Why interest rates go up but big bank savings rates don’t
The Federal Reserve just raised the federal funds rate for the eighth time since 2015. But if your money is deposited in one of the biggest banks in the U.S., you may be wondering why the annual percentage yield (APY) on your savings account or CD has barely budged.
The answer has to do with competition. “What banks pay on deposits is a cost,” says Greg McBride, CFA, Bankrate’s chief financial analyst. And some banks, especially the largest ones, are sitting on a pile of deposits now.
“They don’t need more,” McBride says. “They don’t need to compete on price. They’ve got branches on every corner that act like a catcher’s mitt to just bring in the money. So they don’t need to compete.”
Big banks, small interest for depositors
The current national average for a savings account is 0.09 percent APY. At that rate, if you deposit $1,000, at the end of a year you’ll have collected 90 cents in interest, not enough to buy a cup of coffee.
But you can get more interest by shopping around. In fact, a lot more. Some financial institutions on Bankrate have savings accounts as high as 2.10% APY.
If a bank needs more deposits, it’s likely going to pay more to get them. That especially applies to online operations with no brick-and-mortar branches. Interest rates on deposits are “not dictated solely by what the Fed is doing,” McBride says.
On the other hand, banks are quick to change the annual percentage rate on your credit card or home equity line of credit in response to Fed rate moves. These lending products are usually linked to the prime rate, which is going up to 5.25 percent. It was 3.25 percent from December 2008 until the start of eight Federal Reserve rate increases began in December 2015.
“And so when interest rates go up, to avoid erosion of profitability banks need the rate on your loans to go up at least as much as what you do on deposits,” McBride says. “That’s why you see banks very quickly pass along higher rates on loans – particularly those that are pegged to the prime rate.”

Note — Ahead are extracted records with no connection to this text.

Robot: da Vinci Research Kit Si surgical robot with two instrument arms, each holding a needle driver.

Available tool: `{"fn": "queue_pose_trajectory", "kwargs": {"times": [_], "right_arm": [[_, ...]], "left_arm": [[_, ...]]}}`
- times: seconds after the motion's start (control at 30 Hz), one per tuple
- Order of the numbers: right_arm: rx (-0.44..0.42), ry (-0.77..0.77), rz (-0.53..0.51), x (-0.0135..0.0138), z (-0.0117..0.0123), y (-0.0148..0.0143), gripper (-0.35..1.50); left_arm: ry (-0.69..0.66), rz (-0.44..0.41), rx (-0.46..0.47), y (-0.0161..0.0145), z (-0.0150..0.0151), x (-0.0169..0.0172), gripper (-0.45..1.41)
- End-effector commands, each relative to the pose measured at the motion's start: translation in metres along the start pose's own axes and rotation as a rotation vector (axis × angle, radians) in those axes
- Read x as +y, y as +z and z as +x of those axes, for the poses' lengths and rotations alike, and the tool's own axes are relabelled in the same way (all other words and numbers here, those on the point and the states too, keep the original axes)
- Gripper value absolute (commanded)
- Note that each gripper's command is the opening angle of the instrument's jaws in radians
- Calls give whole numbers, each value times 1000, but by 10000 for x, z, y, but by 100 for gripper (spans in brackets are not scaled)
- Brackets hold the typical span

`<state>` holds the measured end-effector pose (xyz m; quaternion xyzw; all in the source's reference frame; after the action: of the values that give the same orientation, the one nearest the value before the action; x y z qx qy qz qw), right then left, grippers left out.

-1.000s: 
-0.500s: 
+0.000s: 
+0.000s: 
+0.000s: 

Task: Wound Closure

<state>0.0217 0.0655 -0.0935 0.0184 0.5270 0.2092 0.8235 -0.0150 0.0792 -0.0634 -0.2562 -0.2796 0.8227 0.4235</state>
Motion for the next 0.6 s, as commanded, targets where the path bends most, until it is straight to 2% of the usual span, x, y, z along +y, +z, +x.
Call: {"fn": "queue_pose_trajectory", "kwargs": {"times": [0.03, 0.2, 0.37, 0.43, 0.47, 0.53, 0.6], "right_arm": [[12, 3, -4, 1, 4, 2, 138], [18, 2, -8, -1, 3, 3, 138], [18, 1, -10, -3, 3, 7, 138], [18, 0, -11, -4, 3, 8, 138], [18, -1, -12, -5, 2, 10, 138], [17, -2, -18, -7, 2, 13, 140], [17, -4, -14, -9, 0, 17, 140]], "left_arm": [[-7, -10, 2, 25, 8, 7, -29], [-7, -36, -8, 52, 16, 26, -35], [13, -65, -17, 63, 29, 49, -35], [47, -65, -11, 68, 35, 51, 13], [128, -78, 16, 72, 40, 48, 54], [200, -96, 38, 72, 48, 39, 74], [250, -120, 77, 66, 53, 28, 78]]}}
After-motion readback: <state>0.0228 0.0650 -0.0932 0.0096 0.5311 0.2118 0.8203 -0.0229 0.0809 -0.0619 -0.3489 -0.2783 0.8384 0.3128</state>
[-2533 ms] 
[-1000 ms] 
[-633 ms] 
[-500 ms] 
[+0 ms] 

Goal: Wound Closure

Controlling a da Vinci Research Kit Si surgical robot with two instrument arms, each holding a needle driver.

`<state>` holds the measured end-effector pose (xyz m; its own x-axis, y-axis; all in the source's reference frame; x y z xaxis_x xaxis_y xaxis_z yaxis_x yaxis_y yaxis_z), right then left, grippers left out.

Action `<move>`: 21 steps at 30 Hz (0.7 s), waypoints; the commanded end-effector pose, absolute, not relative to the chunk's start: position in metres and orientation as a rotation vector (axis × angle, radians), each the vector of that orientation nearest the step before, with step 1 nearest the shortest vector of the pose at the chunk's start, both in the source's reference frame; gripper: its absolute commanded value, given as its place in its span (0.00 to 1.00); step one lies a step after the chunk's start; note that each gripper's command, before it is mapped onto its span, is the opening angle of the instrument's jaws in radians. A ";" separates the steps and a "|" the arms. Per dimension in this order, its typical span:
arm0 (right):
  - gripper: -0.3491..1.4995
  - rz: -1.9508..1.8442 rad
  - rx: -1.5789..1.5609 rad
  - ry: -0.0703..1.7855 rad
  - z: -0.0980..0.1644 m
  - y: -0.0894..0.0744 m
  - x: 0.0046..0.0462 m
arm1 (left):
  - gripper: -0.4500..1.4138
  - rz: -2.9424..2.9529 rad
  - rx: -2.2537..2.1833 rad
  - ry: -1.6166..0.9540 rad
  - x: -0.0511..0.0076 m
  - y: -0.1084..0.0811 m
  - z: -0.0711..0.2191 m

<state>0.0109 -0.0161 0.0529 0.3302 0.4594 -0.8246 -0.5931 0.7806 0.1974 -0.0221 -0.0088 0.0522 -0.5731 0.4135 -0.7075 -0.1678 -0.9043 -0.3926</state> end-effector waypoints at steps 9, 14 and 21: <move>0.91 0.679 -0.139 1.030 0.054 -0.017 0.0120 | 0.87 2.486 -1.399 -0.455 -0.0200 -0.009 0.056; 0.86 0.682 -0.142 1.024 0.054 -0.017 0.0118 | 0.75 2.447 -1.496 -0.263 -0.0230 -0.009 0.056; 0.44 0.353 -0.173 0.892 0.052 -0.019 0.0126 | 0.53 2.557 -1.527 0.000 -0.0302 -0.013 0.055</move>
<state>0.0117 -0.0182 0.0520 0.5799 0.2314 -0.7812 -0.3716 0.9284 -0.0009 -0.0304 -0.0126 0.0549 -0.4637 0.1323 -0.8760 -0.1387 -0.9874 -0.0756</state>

Go to a bank that’s fighting for your money
From a business perspective, it makes sense that if banks need deposits they’re going to pay more to attract them. But if some of the larger banks aren’t offering a competitive APY on its savings accounts, you do have options.
“There are plenty of online banks, smaller, regional and community banks — and even credit unions – that are eager for deposits,” McBride says. “And they don’t have branches on every corner. So how do they compete? They pay a higher rate of return.”
The two largest banks in the U.S., based on total assets, are Chase and Bank of America. Chase pays 0.01 percent APY on its savings accounts and Bank of America, up to 0.06 percent APY. Compare that with Bankrate’s top savings account in September 2018, Citizens Access at 2.12 percent APY.
Same safety, much better APY
Make sure the bank that you choose for the higher APY is insured by the FDIC – or if it’s a credit union that it’s protected by the National Credit Union Share Insurance Fund. The standard FDIC deposit insurance amount is $250,000 per depositor, per FDIC-insured bank, per ownership category. At a National Credit Union Administration (NCUA) institution, the Share Insurance Fund insures individual accounts up to $250,000, and a member’s interest in all joint accounts combined is up to $250,000.
“And as consumers, we’re protected by federal deposit insurance, so there’s no greater risk involved in earning that 2 percent than in earning .02 percent,” McBride says.
One-year CDs another option
If you’re looking for a higher APY and don’t need your money for a relatively short time horizon, a 1-year CD might be an attractive option. Again, you’ll find that the biggest banks may not be competitive based on APY.
A Chase 1-year CD, for example, pays up to 0.05 percent APY and a Bank of America CD, 0.07 percent APY. But you can do a lot better. For instance, USALLIANCE Financial is currently at 2.75 percent APY on its 1-year CD.
The lesson for consumers is to go online, check rates, and reap higher interest rates on savings and CDs. You have nothing to lose if you stick with insured institutions, and much interest to gain.